The above will generate the following output files: 

train/c1.h5 # preprocessed image data

The Images object will implicitly add the 'nostore' setting to the configuration parameter of each Image object created. This will direct each of the Image objects to not store the corresponding image data in an HD5 file.

Instead, upon completion of the preprocessing of the collection of image data, the entire collection of preprocessed data is stored in a single HD5 file.

Alternately, the list of image paths parameter may be a list of directories containing images. 

images = Images(["subfolder1", "subfolder2"], labels=[101, 102], name=' c1')

Alternately, the list of labels parameter may be a single value; in which case the label value applies to all the images. 

images = Images(["image1.jpg", "image2.jpg"], labels=101, name=' c1') 

2.7 Image Collection Processing Settings (Config)

Configuration settings supported by the Image class may be specified as the optional config parameter to the Images object, which are then passed down to each Image object generated for the collection. 

# Preprocess each image by normalizing the pixel data and then flatten into a 1D vector
images = Images(["image1.jpg", "image2.jpg"], "train", labels=[101, 102], config=['normal', 'flatten'])

2.8 Get Properties of a Collection

After a collection of images has been preprocessed, several properties of the preprocessed image data can be obtained from the Images class properties:

name – The name of the collection file.
time – The time to preprocess the image.
data – List of Image objects in the collection.
len() – The len() operator will return the number of images in the collection.
[] – The index operator will access the image objects in sequential order.

# Access each Image object in the collection
for ix in range(len(images)):
    image = images[ix]

2.9 Splitting a Collection into Training and Test Data

Batch, mini-batch and stochastic feed modes are supported. The percentage of data that is test (vs. training) is set by the split property, where the default is 0.2. Optionally, a mini-batch size is set by the minibatch property. Prior to the split, the data is randomized.

The split property when called as a getter will return the training data, training labels, test data, and test labels, where the data and labels are returned as numpy lists, and the labels have been one-hot encoded.

# Set 30% of the images in the collection to be test data
images.split = 0.3

# Get the entire training and test data and corresponding labels as lists.
X_train, X_test, Y_train, Y_test = images.split

Alternately, the next() operator will iterate through the image data, and corresponding label, in the training set. 

# Set 30% of the images in the collection to be test data
images.split = 0.3

# Iterate through the training data
while ( data, label = next(images) ) is not None:
    pass

Training data can also be fetched in minibatches. The mini batch size is set using the minibatch property. The minibatch property when called as a getter will return a generator. The generator will iterate through each image, and corresponding label, of the generated mini-batch. Successive calls to the minibatch property will iterate through the training data.

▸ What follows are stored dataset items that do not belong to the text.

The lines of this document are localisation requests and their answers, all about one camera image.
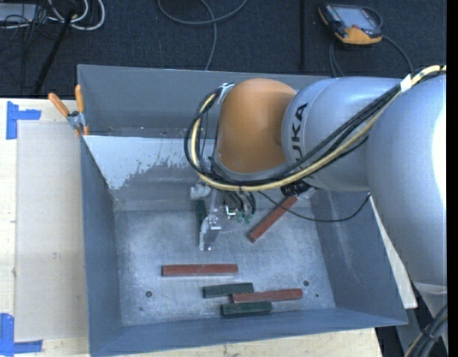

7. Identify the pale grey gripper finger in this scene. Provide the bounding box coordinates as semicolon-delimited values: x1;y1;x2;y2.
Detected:
198;216;222;252

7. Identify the red-brown flat block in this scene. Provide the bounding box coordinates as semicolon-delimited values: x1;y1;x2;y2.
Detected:
161;263;239;278
231;288;304;305
247;195;299;244

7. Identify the grey metal bin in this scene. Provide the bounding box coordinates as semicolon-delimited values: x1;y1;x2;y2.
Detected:
76;64;409;357

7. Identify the dark green flat block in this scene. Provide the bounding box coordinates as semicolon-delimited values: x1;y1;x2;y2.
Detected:
202;282;255;300
219;300;274;319

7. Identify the pale flat board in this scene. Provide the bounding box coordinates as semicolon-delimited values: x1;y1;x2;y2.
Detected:
13;120;89;344

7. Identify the black cylinder on white bracket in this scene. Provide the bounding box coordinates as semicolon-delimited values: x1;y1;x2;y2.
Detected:
279;181;316;201

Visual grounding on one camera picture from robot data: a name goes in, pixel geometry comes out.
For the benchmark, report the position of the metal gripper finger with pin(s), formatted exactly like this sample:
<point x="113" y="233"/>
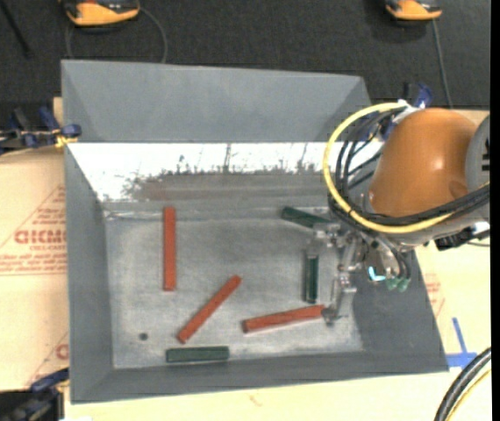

# Set 30% of the images in the collection to be test data
images.split = 0.3

# Train the model in mini-batches of 30 images
images.minibatch = 30

# loop for each mini-batch in training data
for _ in range(nbatches)

# create the generator
g = images.minibatch

# iterate through the mini-batch
for data, label in g:
    pass

The split property when used as a setter may optionally take a seed for initializing the randomized shuffling of the training set.

# Set the seed for the random shuffle to 42
images.split = 0.3, 42

2.10 Image Augmentation

Image augmentation is supported. By default, images are not augmented. If the property augment is set to True, then for each image generated for feeding (see next() and minibatch) an additional image will be generated. The additional image will be a randomized rotation between -90 and 90 degrees of the corresponding image. For example, if a training set has a 1000 images, then 2000 images will be feed when the property augment is set to True, where 1000 of the images are the original images, and another 1000 are the generated augmented images.

images.split = 0.3, 42

# Enable image augmentation
images.augment = True

# Iterate through the training data, where every other image will be an augmented image
while ( data, label = next(images) ) is not None:
   pass

2.11 Asynchronous Collection Processing

To enhance concurrent execution between a main thread and worker activities, the Images class supports asynchronous processing of the collection of images. Asynchronous processing will occur if the optional parameter ehandler is set when instantiating the Images object. Upon completion of the processing, the ehandler is called, where the Images object is passed as a parameter.

def done(i):
    """ Event Handler for when processing of collection of images is completed """
    print("DONE", i.images)

# Process the collection of images asynchronously
images = Images(["img1.png", "img2.png"], "train", labels=[0,1], ehandler=done)

2.12 Collection Reloading

Once an Images object has been stored, it can later be retrieved from storage, reconstructing the Images object, and corresponding list of Image objects. An Images object is first instantiated, and then the load() method is called specifying the collection name and corresponding storage path. The collection name and storage path are used to identify and locate the corresponding stored image data.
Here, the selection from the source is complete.